What is being asked>
Reproduce the lines below exactly, from the one containing "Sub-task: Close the" through the one containing "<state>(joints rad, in", both included. Leave out any pictures.

Information supplied>
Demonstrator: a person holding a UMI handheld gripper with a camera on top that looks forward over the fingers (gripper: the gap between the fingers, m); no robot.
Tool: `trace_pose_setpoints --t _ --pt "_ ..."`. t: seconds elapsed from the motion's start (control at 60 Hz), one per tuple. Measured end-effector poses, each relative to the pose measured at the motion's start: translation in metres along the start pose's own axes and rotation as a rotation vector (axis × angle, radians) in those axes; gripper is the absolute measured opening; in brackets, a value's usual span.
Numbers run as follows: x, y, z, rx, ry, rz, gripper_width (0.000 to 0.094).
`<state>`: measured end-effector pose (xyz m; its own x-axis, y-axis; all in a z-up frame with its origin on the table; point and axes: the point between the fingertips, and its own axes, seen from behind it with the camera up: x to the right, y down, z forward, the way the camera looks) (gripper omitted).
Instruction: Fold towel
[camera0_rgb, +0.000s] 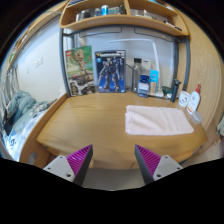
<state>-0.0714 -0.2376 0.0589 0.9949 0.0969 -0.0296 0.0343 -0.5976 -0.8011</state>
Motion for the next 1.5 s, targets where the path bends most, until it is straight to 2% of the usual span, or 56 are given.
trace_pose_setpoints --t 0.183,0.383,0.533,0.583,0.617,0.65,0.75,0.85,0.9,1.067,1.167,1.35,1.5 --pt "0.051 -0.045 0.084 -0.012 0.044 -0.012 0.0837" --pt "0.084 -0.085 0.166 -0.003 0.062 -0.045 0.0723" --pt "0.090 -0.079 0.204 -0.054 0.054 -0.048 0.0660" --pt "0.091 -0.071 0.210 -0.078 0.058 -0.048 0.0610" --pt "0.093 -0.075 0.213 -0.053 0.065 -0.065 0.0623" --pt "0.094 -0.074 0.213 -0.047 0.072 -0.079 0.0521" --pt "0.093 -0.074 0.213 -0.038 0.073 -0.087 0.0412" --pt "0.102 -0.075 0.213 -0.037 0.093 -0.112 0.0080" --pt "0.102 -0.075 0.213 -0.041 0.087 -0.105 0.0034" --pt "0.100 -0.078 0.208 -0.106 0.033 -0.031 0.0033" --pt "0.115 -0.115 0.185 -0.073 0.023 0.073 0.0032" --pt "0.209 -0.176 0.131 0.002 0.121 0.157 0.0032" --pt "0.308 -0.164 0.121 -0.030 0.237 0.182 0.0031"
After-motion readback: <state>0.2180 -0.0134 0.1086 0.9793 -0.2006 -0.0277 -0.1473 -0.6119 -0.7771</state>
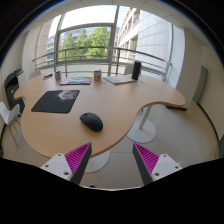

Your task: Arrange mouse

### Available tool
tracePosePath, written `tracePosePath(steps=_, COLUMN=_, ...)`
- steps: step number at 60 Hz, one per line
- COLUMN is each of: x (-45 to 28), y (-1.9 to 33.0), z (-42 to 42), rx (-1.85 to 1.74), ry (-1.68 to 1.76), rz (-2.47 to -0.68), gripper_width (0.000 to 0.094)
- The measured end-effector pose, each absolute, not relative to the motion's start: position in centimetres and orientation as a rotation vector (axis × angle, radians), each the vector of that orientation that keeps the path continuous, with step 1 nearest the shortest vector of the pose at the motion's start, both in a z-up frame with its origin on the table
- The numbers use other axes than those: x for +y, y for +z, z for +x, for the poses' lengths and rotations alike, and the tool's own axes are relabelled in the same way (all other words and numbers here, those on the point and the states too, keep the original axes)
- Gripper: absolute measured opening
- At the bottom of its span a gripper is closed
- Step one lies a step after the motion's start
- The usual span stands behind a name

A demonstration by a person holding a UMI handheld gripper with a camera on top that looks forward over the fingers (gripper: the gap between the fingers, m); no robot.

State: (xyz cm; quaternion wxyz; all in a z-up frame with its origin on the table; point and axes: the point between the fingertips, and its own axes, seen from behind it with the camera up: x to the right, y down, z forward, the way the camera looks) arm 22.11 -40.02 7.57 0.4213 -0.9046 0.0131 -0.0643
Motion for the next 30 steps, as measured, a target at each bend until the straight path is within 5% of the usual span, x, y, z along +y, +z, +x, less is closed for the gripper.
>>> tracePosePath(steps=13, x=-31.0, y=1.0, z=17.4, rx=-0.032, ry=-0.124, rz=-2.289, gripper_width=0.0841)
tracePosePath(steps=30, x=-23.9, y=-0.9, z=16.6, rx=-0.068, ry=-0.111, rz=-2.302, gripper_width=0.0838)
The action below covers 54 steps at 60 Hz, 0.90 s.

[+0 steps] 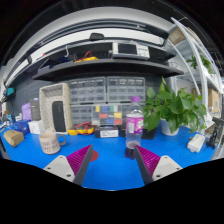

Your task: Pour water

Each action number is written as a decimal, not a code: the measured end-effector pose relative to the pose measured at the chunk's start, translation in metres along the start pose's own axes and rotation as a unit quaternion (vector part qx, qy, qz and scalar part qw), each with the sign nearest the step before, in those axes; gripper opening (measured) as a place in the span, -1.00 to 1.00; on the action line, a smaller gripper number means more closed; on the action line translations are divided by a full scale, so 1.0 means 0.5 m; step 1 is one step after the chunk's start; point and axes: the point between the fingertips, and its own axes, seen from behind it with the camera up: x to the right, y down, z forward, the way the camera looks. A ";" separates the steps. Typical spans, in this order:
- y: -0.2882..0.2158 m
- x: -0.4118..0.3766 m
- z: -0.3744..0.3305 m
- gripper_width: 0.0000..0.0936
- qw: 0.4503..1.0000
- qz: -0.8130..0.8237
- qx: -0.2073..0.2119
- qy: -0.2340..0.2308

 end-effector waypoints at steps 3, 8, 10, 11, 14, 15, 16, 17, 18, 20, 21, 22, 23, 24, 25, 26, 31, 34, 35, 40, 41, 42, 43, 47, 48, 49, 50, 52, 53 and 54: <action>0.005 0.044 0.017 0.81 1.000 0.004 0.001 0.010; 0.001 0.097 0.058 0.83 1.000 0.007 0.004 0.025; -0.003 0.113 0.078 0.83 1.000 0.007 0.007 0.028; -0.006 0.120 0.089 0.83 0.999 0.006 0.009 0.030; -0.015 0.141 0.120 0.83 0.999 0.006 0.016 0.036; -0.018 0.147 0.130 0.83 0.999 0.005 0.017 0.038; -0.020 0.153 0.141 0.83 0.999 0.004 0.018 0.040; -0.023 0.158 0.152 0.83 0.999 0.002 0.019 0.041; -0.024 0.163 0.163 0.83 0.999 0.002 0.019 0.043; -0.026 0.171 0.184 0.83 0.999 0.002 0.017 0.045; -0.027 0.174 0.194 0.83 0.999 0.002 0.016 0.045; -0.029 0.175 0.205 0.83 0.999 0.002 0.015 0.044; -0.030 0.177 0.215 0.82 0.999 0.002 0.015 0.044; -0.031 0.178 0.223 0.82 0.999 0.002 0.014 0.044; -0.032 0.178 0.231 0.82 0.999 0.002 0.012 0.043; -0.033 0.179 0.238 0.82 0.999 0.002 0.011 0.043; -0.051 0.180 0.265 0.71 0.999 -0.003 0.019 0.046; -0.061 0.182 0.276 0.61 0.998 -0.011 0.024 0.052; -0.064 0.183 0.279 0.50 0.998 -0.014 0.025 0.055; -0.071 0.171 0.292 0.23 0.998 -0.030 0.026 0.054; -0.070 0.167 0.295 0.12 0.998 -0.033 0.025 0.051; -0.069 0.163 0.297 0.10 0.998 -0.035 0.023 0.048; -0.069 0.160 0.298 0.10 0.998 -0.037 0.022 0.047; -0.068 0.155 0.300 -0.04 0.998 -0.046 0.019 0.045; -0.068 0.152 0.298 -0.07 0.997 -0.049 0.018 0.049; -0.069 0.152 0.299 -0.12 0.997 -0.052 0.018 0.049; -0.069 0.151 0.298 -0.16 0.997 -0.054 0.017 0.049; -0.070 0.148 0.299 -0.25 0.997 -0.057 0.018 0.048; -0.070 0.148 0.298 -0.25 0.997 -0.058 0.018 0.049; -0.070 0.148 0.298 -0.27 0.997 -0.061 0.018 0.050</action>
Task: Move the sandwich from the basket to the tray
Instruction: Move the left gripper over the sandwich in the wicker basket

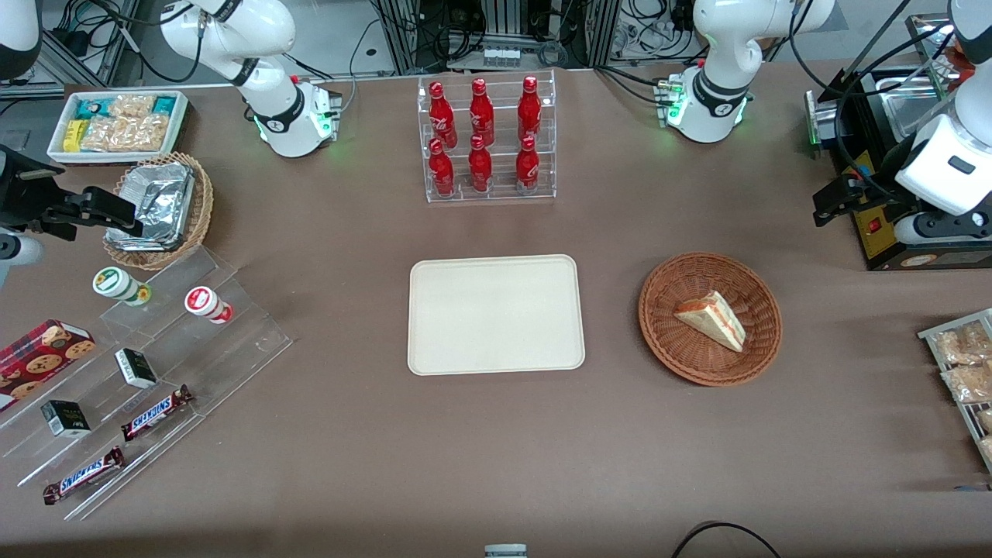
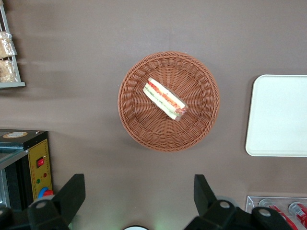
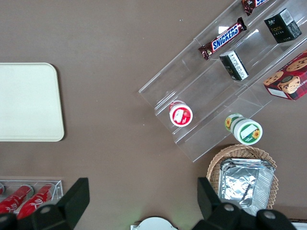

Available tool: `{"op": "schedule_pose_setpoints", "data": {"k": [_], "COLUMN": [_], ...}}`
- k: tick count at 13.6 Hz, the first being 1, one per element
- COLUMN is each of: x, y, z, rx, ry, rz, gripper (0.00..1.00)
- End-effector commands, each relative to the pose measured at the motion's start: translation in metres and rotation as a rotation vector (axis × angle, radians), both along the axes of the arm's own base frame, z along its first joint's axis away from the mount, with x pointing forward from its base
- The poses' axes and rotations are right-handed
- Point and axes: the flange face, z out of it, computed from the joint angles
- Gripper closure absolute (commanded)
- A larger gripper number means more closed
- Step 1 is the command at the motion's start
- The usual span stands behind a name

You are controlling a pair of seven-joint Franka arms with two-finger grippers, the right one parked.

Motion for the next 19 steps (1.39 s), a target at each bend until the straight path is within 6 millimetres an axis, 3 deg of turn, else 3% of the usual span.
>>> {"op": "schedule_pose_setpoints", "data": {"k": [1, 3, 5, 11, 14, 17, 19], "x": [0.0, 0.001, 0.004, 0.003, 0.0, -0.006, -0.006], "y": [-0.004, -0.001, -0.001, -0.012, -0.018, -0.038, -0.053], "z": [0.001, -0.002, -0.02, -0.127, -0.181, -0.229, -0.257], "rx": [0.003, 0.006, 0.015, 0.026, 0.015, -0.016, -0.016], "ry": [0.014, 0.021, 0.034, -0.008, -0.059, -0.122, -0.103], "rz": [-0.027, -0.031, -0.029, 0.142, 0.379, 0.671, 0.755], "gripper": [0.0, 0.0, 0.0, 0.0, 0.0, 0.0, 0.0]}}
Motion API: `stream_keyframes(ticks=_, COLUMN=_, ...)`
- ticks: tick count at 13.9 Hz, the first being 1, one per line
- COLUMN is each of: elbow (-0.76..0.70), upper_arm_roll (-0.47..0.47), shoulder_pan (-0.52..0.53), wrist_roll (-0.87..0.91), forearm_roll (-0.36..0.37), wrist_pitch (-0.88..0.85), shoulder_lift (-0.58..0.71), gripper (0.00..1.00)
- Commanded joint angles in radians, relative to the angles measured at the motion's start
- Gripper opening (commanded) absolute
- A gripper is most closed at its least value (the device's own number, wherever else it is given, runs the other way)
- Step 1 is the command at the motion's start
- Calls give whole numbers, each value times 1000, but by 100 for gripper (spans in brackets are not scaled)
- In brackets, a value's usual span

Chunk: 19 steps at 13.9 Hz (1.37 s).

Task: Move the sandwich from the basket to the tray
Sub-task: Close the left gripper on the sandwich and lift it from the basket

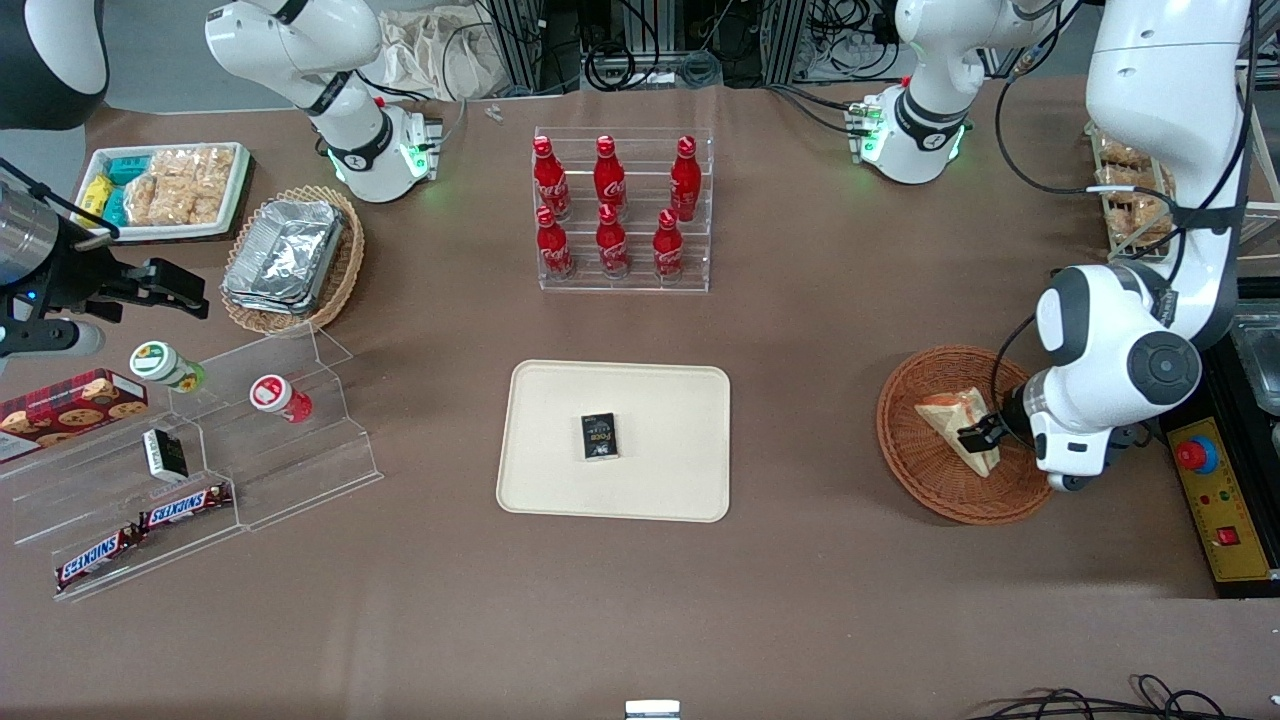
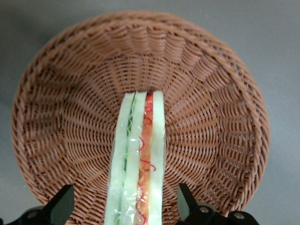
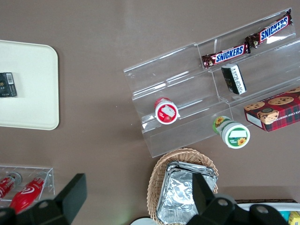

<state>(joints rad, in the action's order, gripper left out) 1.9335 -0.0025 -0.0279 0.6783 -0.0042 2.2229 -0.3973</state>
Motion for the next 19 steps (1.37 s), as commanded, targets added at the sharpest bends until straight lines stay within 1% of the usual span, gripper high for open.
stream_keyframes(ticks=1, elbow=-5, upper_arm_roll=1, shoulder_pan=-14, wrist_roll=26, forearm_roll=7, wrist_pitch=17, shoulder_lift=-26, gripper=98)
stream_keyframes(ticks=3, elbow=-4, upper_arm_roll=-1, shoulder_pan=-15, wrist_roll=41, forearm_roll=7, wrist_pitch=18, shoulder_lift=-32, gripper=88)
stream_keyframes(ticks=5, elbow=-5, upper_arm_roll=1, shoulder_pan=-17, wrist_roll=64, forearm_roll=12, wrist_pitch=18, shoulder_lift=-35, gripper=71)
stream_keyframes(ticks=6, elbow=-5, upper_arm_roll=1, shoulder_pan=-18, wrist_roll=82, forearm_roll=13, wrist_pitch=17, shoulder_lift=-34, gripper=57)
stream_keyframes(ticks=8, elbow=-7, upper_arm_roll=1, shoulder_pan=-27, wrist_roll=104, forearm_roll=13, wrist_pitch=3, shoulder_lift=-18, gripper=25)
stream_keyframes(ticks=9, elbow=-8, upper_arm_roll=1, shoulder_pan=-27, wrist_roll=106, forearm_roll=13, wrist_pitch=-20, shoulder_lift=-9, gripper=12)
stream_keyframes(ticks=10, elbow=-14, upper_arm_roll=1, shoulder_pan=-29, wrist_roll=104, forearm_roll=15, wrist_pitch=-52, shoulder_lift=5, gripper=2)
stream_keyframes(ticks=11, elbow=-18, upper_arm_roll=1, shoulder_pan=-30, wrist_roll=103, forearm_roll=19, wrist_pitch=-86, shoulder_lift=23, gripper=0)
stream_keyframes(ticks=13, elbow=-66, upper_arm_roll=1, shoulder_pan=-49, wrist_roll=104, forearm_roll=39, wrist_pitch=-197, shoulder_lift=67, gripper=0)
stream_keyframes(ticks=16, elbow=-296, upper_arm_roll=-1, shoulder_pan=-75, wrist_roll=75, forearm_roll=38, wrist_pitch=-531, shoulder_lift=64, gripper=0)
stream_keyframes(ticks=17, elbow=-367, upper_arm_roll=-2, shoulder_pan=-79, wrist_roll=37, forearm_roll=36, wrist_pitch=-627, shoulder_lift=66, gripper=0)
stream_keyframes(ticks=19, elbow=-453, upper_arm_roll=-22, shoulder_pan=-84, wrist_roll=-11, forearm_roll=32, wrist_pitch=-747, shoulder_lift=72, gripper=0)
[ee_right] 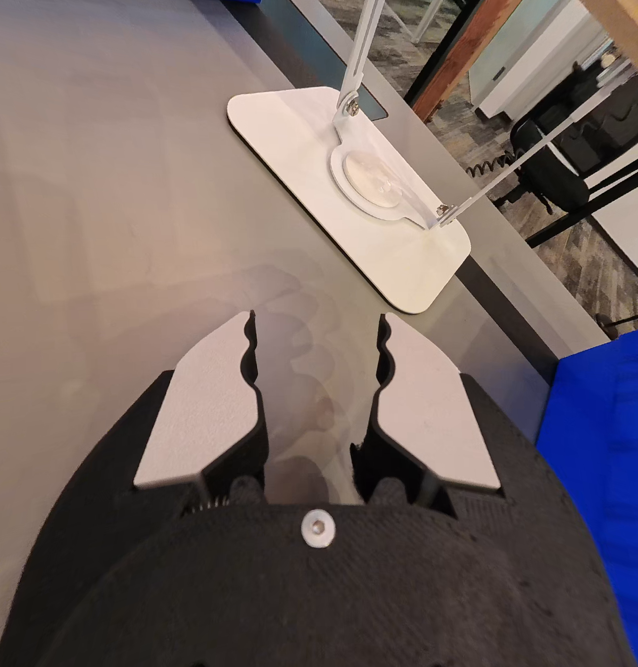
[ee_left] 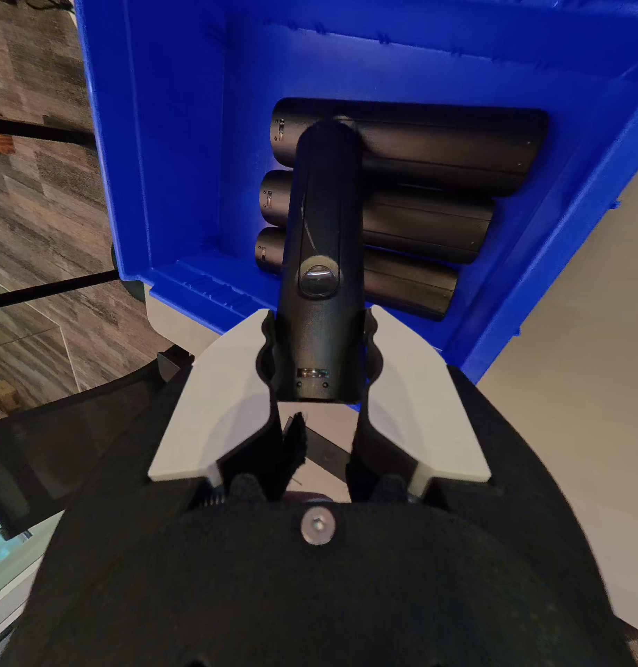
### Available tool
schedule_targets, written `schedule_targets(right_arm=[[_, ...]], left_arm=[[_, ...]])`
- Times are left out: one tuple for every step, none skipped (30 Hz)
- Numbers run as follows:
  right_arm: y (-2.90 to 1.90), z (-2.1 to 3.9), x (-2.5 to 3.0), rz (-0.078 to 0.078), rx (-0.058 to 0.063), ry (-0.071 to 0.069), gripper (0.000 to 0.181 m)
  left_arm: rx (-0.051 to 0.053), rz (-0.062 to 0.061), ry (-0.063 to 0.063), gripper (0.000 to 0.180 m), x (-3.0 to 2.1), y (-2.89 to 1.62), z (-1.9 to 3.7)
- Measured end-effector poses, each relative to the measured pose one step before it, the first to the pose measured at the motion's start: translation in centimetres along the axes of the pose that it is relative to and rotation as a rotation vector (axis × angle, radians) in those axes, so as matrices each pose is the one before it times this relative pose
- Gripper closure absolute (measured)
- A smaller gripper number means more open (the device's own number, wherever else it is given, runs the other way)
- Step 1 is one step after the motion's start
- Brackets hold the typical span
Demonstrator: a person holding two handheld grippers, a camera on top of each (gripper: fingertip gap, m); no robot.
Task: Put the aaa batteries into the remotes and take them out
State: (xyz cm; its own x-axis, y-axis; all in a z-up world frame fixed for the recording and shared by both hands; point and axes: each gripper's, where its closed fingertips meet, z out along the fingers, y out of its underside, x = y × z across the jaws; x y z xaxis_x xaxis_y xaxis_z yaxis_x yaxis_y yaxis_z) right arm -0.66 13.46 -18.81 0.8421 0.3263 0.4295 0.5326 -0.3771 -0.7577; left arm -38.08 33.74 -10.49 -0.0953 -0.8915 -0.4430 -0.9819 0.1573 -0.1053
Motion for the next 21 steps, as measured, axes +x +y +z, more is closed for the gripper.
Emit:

Your response>
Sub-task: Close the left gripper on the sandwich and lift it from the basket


<state>(joints rad, in the action's order, gripper left out) 1.9335 -0.0025 -0.0279 0.6783 -0.0042 2.2229 -0.3973</state>

What is written here forms the complete answer.